Sarah S. Long
Herpangina is a common, specific, acute febrile viral illness that usually occurs in epidemic form in young children in the summer and fall in temperate climates. Although the clinical symptoms and signs were mentioned in 1906, Zahorsky introduced the name herpangina in 1924, to distinguish the clinical entity.

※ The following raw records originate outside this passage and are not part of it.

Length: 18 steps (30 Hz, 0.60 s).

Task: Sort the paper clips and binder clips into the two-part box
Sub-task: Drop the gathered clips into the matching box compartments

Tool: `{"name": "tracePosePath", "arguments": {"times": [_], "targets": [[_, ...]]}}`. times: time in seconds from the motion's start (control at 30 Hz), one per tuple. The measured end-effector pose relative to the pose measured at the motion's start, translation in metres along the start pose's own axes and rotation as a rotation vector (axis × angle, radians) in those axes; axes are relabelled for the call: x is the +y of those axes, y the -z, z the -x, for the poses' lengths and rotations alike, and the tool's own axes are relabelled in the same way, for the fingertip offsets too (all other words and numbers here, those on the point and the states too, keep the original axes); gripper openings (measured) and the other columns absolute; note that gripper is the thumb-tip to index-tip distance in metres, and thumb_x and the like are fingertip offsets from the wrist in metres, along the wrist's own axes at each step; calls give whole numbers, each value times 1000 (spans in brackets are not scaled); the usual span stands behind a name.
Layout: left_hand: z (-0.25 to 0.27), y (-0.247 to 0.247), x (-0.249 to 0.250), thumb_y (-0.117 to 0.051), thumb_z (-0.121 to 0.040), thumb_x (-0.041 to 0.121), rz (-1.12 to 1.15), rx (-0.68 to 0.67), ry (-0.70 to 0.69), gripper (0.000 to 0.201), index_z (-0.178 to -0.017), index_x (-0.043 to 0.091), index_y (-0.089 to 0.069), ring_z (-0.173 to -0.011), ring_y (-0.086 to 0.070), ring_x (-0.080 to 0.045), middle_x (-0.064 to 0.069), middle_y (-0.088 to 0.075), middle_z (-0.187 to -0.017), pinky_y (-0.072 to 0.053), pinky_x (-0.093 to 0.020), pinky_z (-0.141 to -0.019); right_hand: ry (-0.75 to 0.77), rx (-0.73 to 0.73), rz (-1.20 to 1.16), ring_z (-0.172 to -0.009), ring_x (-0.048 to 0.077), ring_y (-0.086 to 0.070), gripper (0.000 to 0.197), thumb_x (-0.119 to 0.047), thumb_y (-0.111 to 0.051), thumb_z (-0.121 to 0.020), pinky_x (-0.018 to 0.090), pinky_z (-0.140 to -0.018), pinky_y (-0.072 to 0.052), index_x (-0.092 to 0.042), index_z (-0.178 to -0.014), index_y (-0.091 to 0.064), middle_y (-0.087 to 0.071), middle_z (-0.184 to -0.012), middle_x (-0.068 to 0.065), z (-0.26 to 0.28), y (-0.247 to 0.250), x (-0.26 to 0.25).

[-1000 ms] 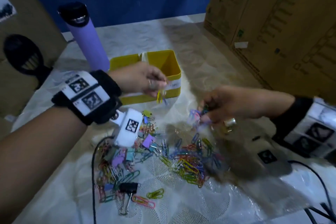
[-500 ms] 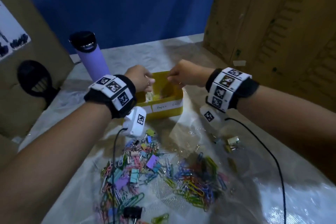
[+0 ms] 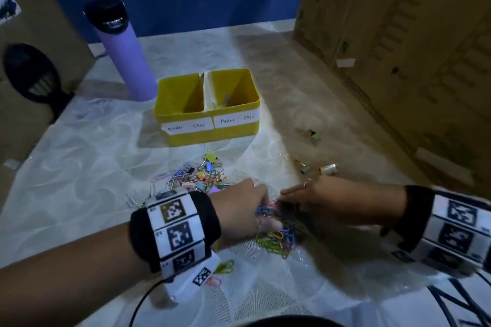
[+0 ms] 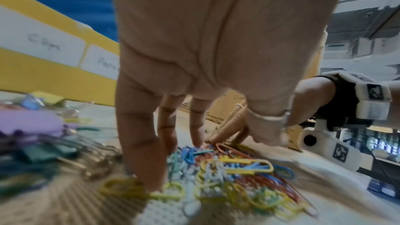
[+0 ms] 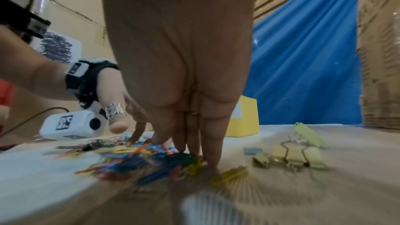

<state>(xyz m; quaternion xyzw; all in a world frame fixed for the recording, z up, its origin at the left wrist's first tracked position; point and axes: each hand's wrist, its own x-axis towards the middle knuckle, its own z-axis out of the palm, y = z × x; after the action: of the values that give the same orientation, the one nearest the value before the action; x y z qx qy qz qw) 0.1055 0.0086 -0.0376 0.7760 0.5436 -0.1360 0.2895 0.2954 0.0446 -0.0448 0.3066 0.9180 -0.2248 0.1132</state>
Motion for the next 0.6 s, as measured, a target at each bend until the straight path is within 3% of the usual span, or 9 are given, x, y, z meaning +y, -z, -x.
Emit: {"name": "tracePosePath", "arguments": {"times": [0.07, 0.13, 0.2, 0.33, 0.43, 0.5, 0.6], "targets": [[-2, -10, 9, -66, -68, 62, 2, 8, 6, 69, -116, 19, -41, -109, -49, -27, -7, -42, -118, -45, -42, -92, -73, -51, 18, -129, 25, -45, 58, -24, -60, -85, 29, -106, -33, -11, -137, -39, -43, -145, 9, 11, -8, -8], [-7, -17, 15, -75, -62, 55, -52, 48, -1, 74, -113, 16, -39, -108, -49, -29, -10, -43, -118, -45, -42, -90, -115, -35, 24, -127, 26, -46, 71, -31, -67, -77, 34, -105, -39, -17, -139, -36, -41, -144, 7, 18, -19, -12], [-11, -19, 15, -77, -65, 43, -63, 84, -14, 64, -110, 13, -43, -107, -51, -31, -12, -48, -116, -46, -41, -87, -114, 41, 74, -119, 26, -52, 59, -31, -64, -80, 37, -99, -44, -18, -133, -42, -49, -135, 7, 20, -30, -11], [-15, -7, 6, -72, -79, 23, -19, 144, -66, 33, -102, 3, -58, -95, -57, -29, -15, -58, -100, -37, -27, -70, -12, 194, 141, -93, 23, -59, 22, -21, -47, -89, 31, -77, -47, -17, -108, -57, -59, -103, 5, 25, -39, -8], [-13, 6, -4, -72, -78, 19, 18, 194, -77, 25, -99, 8, -68, -87, -59, -20, -10, -66, -97, -37, -21, -71, -20, 211, 88, -82, 23, -61, 15, -21, -53, -85, 29, -69, -47, -17, -97, -63, -63, -91, 5, 23, -37, -5], [-10, 20, -11, -74, -76, 19, 53, 224, -61, 24, -98, 9, -70, -74, -55, -14, -3, -62, -80, -38, -18, -64, -13, 222, 54, -72, 21, -65, 13, -20, -60, -77, 27, -64, -53, -16, -86, -69, -70, -81, 5, 17, -34, 0], [-8, 53, -24, -76, -74, 20, 123, 294, -50, 21, -91, 9, -71, -64, -55, -13, 3, -57, -65, -39, -17, -54, -59, 243, -201, -57, -3, -61, 18, -12, -63, -66, 3, -57, -43, -15, -79, -74, -75, -72, 1, 9, -18, 8]]}}
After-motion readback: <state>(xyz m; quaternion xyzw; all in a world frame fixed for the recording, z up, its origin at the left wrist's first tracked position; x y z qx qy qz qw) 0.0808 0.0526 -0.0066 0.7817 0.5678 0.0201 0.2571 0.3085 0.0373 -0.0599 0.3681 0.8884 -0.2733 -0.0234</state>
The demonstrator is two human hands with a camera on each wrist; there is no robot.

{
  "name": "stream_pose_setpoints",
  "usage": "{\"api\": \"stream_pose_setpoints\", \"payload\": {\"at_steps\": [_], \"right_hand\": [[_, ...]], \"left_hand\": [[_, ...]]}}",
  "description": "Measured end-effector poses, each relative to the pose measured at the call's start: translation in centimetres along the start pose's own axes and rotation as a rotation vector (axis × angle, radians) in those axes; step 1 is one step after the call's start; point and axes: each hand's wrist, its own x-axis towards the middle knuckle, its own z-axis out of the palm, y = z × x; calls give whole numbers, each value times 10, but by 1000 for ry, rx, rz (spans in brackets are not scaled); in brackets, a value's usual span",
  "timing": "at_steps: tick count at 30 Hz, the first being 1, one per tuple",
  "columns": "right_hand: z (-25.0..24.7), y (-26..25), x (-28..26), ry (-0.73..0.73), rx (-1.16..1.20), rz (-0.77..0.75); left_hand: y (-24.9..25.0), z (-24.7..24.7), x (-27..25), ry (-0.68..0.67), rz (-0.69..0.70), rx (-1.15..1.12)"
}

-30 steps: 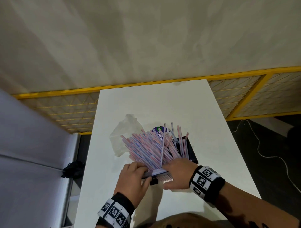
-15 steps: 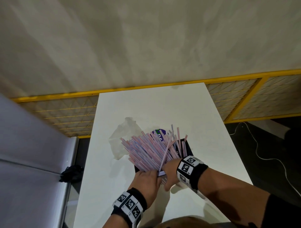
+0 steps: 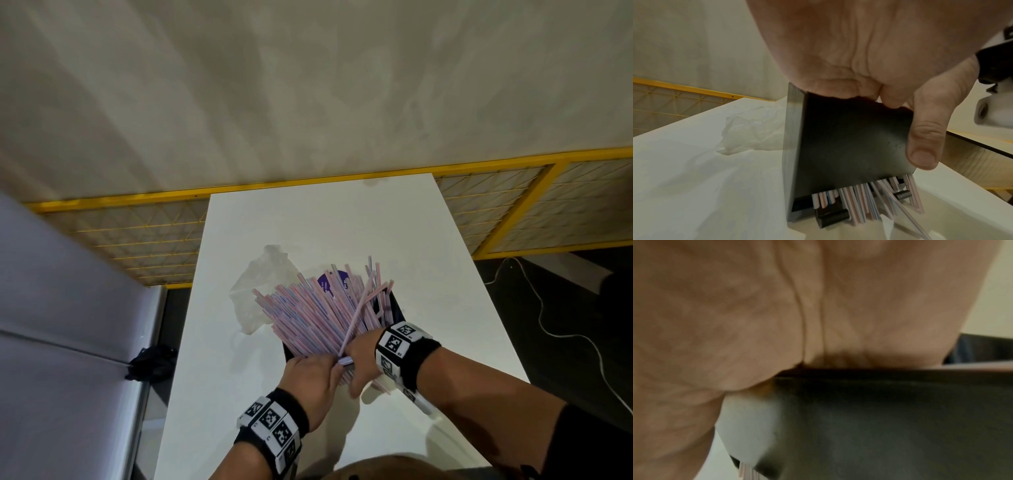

At least 24 enteroviral agents have been isolated in epidemic or sporadic cases of herpangina. Group A coxsackieviruses were associated definitively in the early 1950s with summer epidemics of herpangina, when suckling mice were inoculated for virus isolation; nine different group A coxsackieviruses have been documented to cause epidemic herpangina. With use of serology, tissue-culture, and molecular diagnostic techniques, multiple echoviruses, group B coxsackieviruses, and enterovirus 71 also have been associated with epidemic or sporadic cases of herpangina. Other viruses, such as herpes simplex virus (HSV) and polioviruses, are occasional causes of nonepidemic herpangina. Group A coxsackieviruses probably continue to be the most common cause of herpangina, although confirmation is lacking because some group A viruses are recovered only after the inoculation of suckling mice.
Coxsackieviruses are 30-nm particles composed of a single strand of RNA with a protein coat of icosahedral symmetry. Morphologically, they are indistinguishable from each other and from other enteroviruses, are stable at a pH of 3, and are resistant to inactivation by ether. Assignment of a virus to group A or group B is based on its chemical properties, ability to grow in tissue cultures, pathogenicity for laboratory animals, and serologic reactivity.
Enteroviruses have a worldwide distribution, and they produce disease in both sporadic and epidemic forms, particularly during summer in temperate climates. Sporadic cases occur throughout the year. Humans are the only known natural host. The majority of enteroviral infections cause either no symptoms or mild nonspecific febrile illnesses. Illness is reported most commonly in children of 1 to 4 years of age. In a family study of enterovirus 71, the transmission rate to household contacts was 52%, with 53% of infected adults but only 6% of children remaining asymptomatic. In epidemic enteroviral disease, all age groups can be symptomatic.
In experimental infection with coxsackievirus A4 in rhesus monkeys, oropharyngeal lesions typical of herpangina developed 2 to 7 days after inoculation. The data suggest that, regardless of the site of inoculation, oropharyngeal lesions occur and represent the secondary site of infection after viremia, rather than the primary site of viral replication.
In humans, the transmission of the viruses that cause herpangina is predominantly fecal-oral or oral-oral. Airborne transmission probably occurs, but is less common. Viruses can be isolated from throat and fecal specimens in the acute phase of illness and from fecal specimens for several weeks after recovery. Infection elicits the production of type-specific humoral and secretory antibody. The role of cellular immune responses is not well-defined. Infection appears to elicit life-long protection from clinical illness caused by the same agent. Local reinfection with a brief period of viral replication occurs.
CLINICAL MANIFESTATIONS AND COMPLICATIONS
The diagnosis of herpangina is suggested by the presence and character of lesions in the oropharynx. With no prodrome, or only a few hours of anorexia or listlessness, herpangina begins suddenly with the onset of fever. Temperature varies from normal to 41°C, and onset can be accompanied by a seizure. High fever, listlessness, and vomiting are more common in children younger than 5 years. Headache, backache, sore throat, and dysphagia are noted by older patients. Usually, the oropharyngeal lesions are present at the onset of fever or occur in the subsequent 24 hours. The characteristic lesion evolves from a small papule to a 1- to 2-mm vesicle with surrounding erythema and then to an ulcer. Lesions enlarge to only 3 to 4 mm over the cause of 3 days and remain discrete (i.e., do not coalesce, as do ulcers of HSV infection, mucositis, and Stevens-Johnson syndrome). The average number of lesions is five, with more than 20 being distinctly unusual. Characteristically, lesions involve the anterior tonsillar pillars, tonsils, soft palate, uvula, and pharyngeal wall. Occasionally, posterior buccal surfaces and the tip of the tongue are involved. The diagnosis of herpangina should be made only when the enanthem on the posterior oral cavity is obvious. Usually, other diseases associated with enanthems can be distinguished by careful attention to the number, size, and nature of the lesions involved. Features differentiating herpangina from other diseases with enanthems are shown in Table 257.1. Depending on the enterovirus circulating, epidemic aseptic meningitis can accompany herpangina. Enterovirus 71 is unduly complicated by poliomyelitis-like syndrome, encephalomyelitis, and cardiopulmonary failure.